Every record must appear in your copy exactly as written, with no pictures.
====
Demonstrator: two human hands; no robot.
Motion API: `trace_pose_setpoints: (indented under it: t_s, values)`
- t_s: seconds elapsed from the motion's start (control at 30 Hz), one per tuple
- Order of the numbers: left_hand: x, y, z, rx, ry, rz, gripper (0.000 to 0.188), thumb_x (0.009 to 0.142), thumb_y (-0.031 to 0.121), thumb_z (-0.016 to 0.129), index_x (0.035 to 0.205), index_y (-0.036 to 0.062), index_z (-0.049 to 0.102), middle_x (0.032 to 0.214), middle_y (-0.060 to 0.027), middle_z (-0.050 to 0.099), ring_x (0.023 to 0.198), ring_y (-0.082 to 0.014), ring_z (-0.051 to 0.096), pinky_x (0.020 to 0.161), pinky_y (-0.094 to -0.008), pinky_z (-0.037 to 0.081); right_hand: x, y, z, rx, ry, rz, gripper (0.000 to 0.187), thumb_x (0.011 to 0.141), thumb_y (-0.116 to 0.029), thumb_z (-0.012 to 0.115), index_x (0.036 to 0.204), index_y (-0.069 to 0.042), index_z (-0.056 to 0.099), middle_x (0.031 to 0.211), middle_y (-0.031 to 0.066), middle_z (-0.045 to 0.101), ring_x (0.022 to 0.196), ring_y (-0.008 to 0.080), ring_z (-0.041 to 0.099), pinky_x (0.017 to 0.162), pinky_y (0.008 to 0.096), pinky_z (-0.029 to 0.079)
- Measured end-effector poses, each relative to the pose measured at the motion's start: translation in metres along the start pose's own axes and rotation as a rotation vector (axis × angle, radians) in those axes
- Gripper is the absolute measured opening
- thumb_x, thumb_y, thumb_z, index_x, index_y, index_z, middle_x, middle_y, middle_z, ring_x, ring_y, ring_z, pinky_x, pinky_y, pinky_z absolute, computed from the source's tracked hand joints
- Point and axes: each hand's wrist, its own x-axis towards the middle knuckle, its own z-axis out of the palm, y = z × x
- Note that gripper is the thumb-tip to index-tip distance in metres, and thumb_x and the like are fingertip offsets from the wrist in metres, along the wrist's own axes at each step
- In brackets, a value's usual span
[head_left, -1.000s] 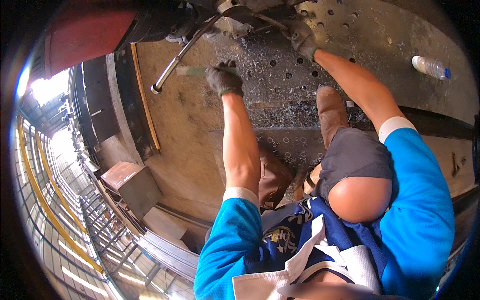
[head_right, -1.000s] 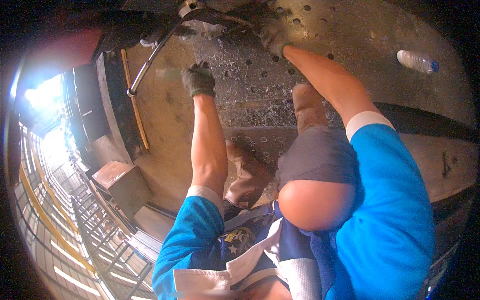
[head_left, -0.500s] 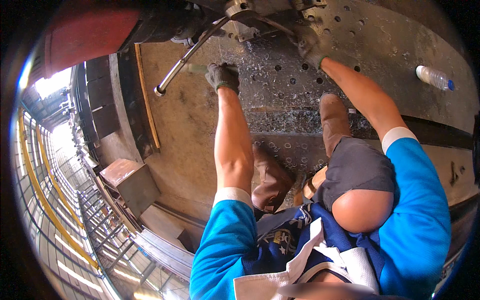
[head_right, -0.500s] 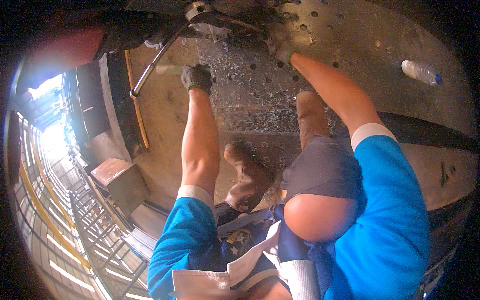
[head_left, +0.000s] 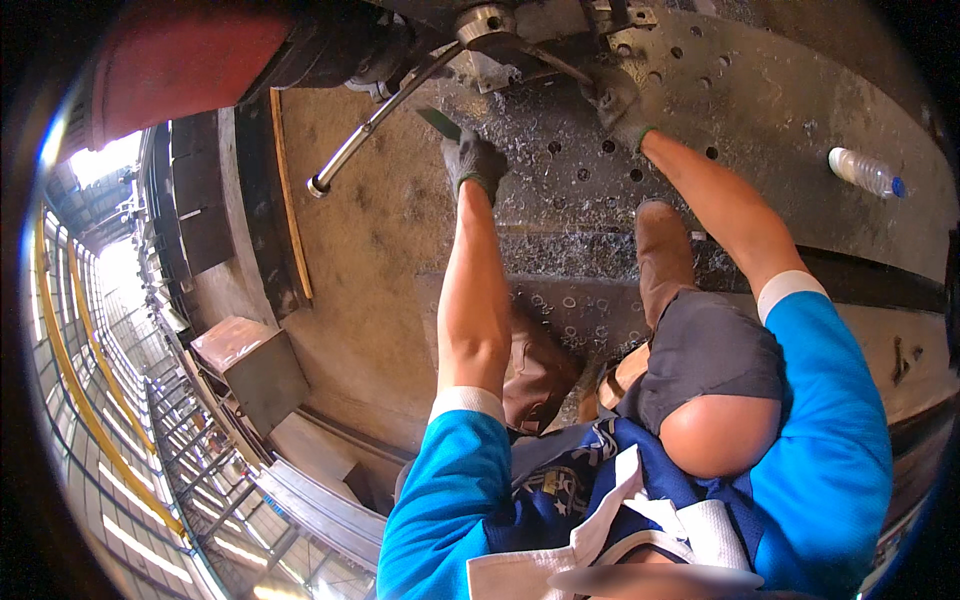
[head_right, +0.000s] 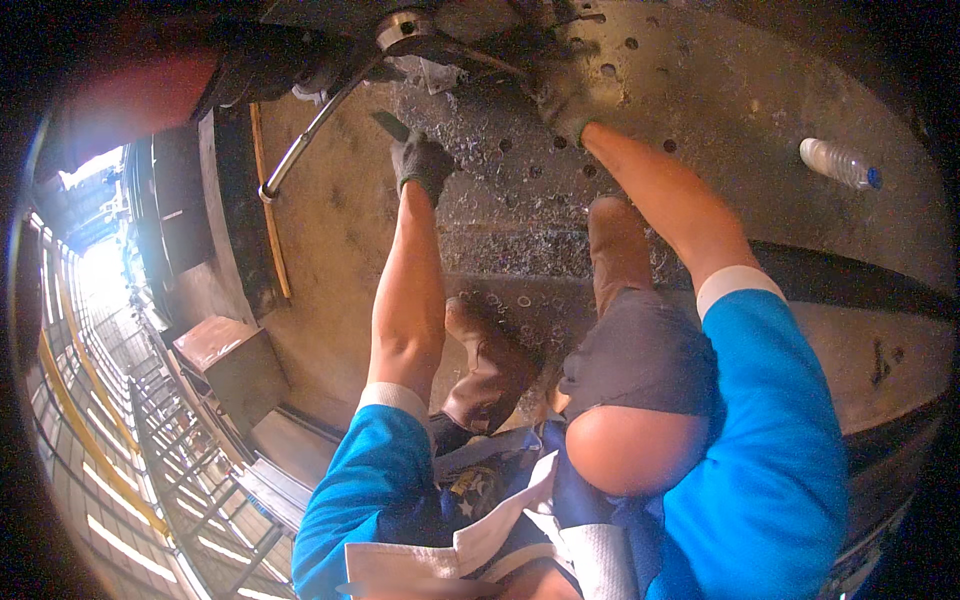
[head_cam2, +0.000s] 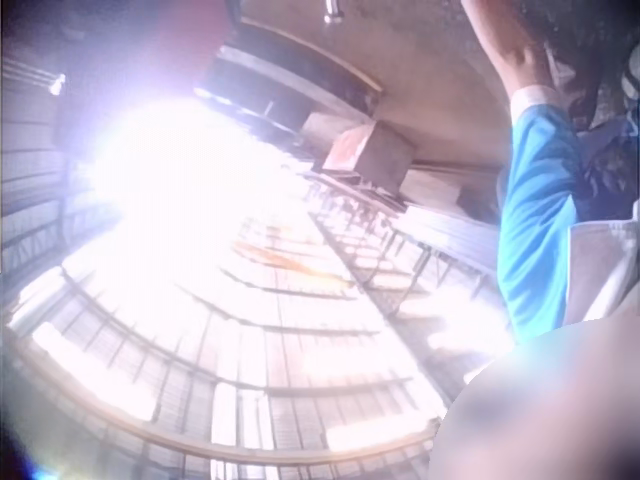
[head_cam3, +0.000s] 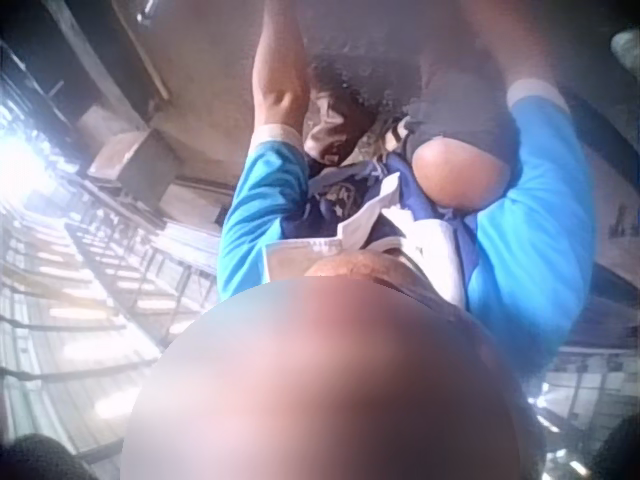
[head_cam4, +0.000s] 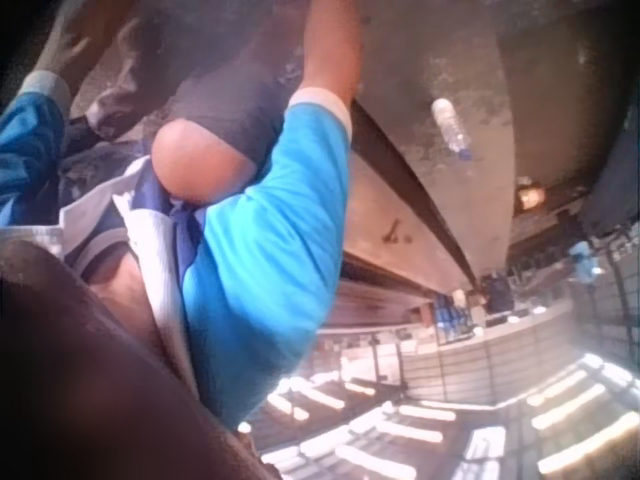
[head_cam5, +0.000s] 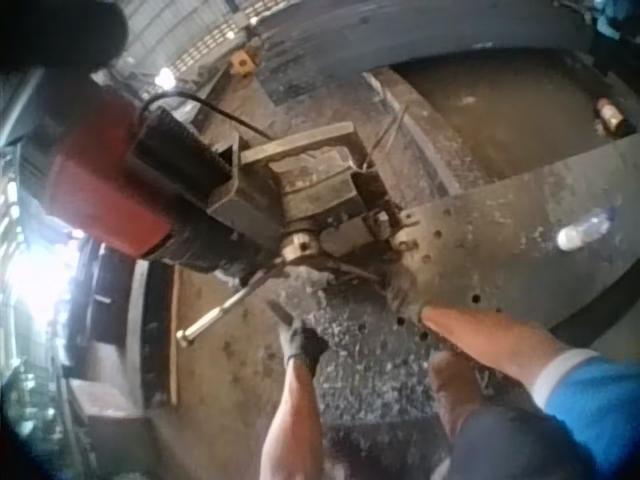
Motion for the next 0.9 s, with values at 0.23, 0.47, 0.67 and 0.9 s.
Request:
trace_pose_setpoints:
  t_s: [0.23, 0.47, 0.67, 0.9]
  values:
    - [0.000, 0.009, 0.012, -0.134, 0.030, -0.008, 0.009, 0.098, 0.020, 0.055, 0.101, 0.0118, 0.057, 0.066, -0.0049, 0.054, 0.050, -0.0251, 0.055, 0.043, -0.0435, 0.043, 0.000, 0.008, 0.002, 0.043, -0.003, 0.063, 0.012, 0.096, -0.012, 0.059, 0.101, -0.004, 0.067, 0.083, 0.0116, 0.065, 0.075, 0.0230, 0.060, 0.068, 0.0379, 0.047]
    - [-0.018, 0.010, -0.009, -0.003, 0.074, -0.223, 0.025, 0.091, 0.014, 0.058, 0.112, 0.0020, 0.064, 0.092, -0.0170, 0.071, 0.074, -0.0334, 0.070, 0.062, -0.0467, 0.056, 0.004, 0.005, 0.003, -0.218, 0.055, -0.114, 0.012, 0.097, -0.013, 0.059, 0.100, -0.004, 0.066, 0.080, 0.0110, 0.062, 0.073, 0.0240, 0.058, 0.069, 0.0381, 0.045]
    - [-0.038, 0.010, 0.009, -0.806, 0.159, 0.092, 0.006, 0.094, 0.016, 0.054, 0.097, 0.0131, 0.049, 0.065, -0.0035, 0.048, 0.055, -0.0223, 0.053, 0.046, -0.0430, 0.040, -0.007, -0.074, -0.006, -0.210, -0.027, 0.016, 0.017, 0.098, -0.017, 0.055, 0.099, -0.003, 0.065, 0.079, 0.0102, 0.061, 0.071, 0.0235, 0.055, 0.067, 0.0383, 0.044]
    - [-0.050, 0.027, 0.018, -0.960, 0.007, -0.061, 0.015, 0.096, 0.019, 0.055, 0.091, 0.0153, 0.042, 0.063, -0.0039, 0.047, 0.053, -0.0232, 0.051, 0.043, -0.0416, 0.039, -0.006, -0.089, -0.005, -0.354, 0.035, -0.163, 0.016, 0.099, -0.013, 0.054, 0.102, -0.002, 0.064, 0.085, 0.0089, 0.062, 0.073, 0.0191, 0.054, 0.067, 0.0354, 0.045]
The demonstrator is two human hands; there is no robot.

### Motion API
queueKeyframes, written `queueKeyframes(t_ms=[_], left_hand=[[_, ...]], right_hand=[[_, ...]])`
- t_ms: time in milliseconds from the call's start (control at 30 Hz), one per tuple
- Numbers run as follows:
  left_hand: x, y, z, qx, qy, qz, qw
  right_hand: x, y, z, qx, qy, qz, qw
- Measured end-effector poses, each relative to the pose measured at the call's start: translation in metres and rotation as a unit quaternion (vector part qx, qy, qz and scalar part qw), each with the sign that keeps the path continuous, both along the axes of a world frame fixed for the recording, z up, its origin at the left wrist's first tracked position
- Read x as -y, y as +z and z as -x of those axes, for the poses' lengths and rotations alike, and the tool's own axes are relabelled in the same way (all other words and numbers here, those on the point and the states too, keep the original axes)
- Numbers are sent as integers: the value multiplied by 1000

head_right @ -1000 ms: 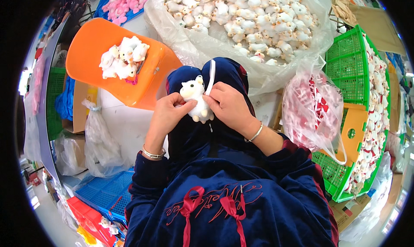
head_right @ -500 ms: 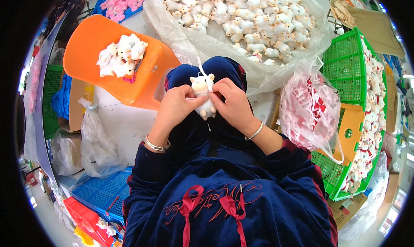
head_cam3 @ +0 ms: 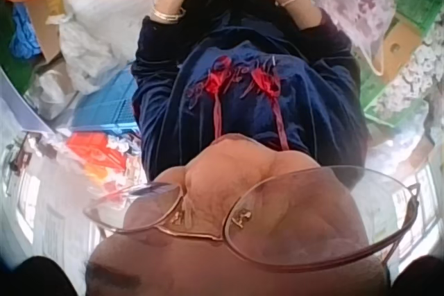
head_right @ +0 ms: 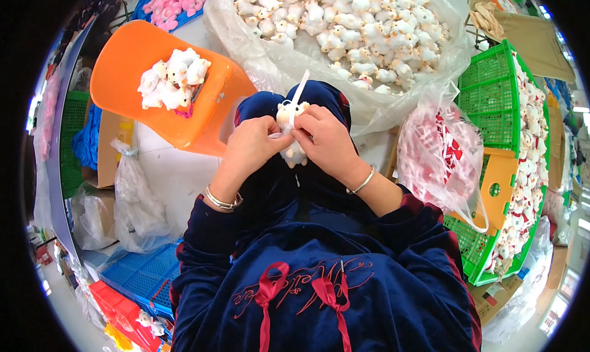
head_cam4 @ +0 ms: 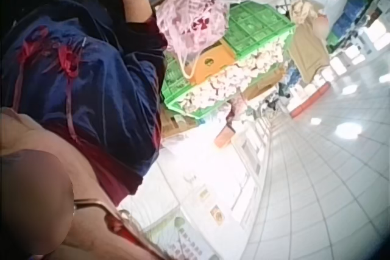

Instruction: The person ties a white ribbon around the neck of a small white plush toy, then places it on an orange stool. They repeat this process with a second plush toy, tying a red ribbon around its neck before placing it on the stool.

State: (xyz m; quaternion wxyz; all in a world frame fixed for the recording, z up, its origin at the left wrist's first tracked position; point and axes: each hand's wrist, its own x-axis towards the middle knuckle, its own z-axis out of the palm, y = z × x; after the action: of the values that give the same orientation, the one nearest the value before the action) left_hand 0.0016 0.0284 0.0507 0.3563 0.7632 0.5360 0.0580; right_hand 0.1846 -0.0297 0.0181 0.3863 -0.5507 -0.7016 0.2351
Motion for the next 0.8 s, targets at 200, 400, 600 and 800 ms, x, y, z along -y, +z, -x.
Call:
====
__Your response__
Demonstrator: two human hands; no robot.
Motion API: `trace_pose_setpoints: (indented under it: t_s, values)`
- t_s: seconds elapsed from the motion's start (control at 30 Hz), one per tuple
- Order of the numbers: left_hand: x, y, z, rx, ry, rz, gripper (0.000 to 0.188), thumb_x (0.009 to 0.142), thumb_y (-0.031 to 0.121), thumb_z (-0.016 to 0.129), index_x (0.035 to 0.205), index_y (-0.036 to 0.062), index_z (-0.049 to 0.102), middle_x (0.032 to 0.214), middle_y (-0.060 to 0.027), middle_z (-0.050 to 0.099), ring_x (0.023 to 0.198), ring_y (-0.082 to 0.014), ring_z (-0.051 to 0.096), pinky_x (0.020 to 0.161), pinky_y (-0.094 to -0.008), pinky_z (-0.037 to 0.081); right_hand: x, y, z, rx, ry, rz, gripper (0.000 to 0.187), thumb_x (0.011 to 0.141), thumb_y (-0.116 to 0.029), thumb_z (-0.012 to 0.115), index_x (0.036 to 0.204), index_y (-0.069 to 0.042), index_z (-0.056 to 0.099), middle_x (0.031 to 0.211), middle_y (-0.031 to 0.066), middle_z (-0.045 to 0.101), ring_x (0.022 to 0.196), ring_y (-0.008 to 0.080), ring_z (-0.041 to 0.099), pinky_x (0.017 to 0.162), pinky_y (0.008 to 0.096), pinky_z (-0.029 to 0.079)
- Measured end-effector poses, each relative to the pose measured at the motion's start: translation in metres along the start pose's own axes and rotation as a rotation vector (axis × angle, radians) in those axes
- Gripper is the absolute measured opening
- thumb_x, thumb_y, thumb_z, index_x, index_y, index_z, middle_x, middle_y, middle_z, ring_x, ring_y, ring_z, pinky_x, pinky_y, pinky_z absolute, computed from the source's tracked hand joints
- Point and axes: each hand's wrist, its own x-axis towards the middle knuckle, its own z-axis out of the palm, y = z × x
- Note that gripper is the thumb-tip to index-tip distance in metres, and thumb_x and the like are fingertip offsets from the wrist in metres, along the wrist's own axes at each step
- In brackets, a value's usual span
[head_left, -1.000s] 
[head_right, -1.000s] 
[head_left, -0.500s] 
[head_right, -0.500s] 
[head_left, +0.000s] 
[head_right, +0.000s] 
[head_cam2, +0.000s] 
[head_cam3, +0.000s] 
[head_cam4, +0.000s] 
[head_cam5, +0.000s] 
Motion for the next 0.9 s, with values at 0.23, 0.47, 0.67 and 0.9 s.
Request:
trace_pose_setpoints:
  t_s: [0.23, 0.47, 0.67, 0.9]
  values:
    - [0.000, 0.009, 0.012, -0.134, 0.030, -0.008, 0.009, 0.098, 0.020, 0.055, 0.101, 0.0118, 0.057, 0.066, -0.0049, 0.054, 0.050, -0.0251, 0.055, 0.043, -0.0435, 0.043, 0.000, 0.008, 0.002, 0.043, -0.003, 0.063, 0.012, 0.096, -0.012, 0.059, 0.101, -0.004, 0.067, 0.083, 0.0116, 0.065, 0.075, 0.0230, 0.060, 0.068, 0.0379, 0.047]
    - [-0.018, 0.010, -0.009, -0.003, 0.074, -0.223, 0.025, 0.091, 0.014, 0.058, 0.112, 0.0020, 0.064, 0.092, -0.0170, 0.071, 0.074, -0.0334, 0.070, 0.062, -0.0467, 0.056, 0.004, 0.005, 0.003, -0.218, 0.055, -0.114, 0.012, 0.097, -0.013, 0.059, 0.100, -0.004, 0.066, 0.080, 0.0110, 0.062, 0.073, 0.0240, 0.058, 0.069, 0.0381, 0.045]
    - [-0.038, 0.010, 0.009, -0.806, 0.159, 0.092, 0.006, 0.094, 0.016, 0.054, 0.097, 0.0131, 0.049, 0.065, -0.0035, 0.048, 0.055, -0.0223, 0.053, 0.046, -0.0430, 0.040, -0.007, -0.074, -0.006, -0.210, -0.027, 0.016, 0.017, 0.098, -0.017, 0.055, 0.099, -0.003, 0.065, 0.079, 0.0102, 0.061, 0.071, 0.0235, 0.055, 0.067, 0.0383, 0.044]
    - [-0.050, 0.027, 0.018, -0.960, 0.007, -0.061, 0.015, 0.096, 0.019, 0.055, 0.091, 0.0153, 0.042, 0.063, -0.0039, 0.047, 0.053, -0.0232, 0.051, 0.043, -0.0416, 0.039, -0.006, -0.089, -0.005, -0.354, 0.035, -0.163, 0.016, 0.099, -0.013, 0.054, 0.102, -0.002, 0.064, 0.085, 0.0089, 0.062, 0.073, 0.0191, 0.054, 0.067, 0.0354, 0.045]
The demonstrator is two human hands; there is no robot.

### Motion API
queueKeyframes, written `queueKeyframes(t_ms=[_], left_hand=[[_, ...]], right_hand=[[_, ...]])`
- t_ms: time in milliseconds from the call's start (control at 30 Hz), one per tuple
- Numbers run as follows:
  left_hand: x, y, z, qx, qy, qz, qw
  right_hand: x, y, z, qx, qy, qz, qw
- Measured end-effector poses, each relative to the pose measured at the call's start: translation in metres and rotation as a unit quaternion (vector part qx, qy, qz and scalar part qw), each with the sign that keeps the path continuous, both along the axes of a world frame fixed for the recording, z up, its origin at the left wrist's first tracked position
- Read x as -y, y as +z and z as -x of those axes, for the poses' lengths and rotations alike, and the tool's own axes are relabelled in the same way (all other words and numbers here, those on the point and the states too, keep the original axes)
- Numbers are sent as integers: the value multiplied by 1000

head_right @ -1000 ms: 
head_right @ -500 ms: 
head_cam3 @ +0 ms: 
head_right @ +0 ms: 
head_cam4 @ +0 ms: 

Instruction: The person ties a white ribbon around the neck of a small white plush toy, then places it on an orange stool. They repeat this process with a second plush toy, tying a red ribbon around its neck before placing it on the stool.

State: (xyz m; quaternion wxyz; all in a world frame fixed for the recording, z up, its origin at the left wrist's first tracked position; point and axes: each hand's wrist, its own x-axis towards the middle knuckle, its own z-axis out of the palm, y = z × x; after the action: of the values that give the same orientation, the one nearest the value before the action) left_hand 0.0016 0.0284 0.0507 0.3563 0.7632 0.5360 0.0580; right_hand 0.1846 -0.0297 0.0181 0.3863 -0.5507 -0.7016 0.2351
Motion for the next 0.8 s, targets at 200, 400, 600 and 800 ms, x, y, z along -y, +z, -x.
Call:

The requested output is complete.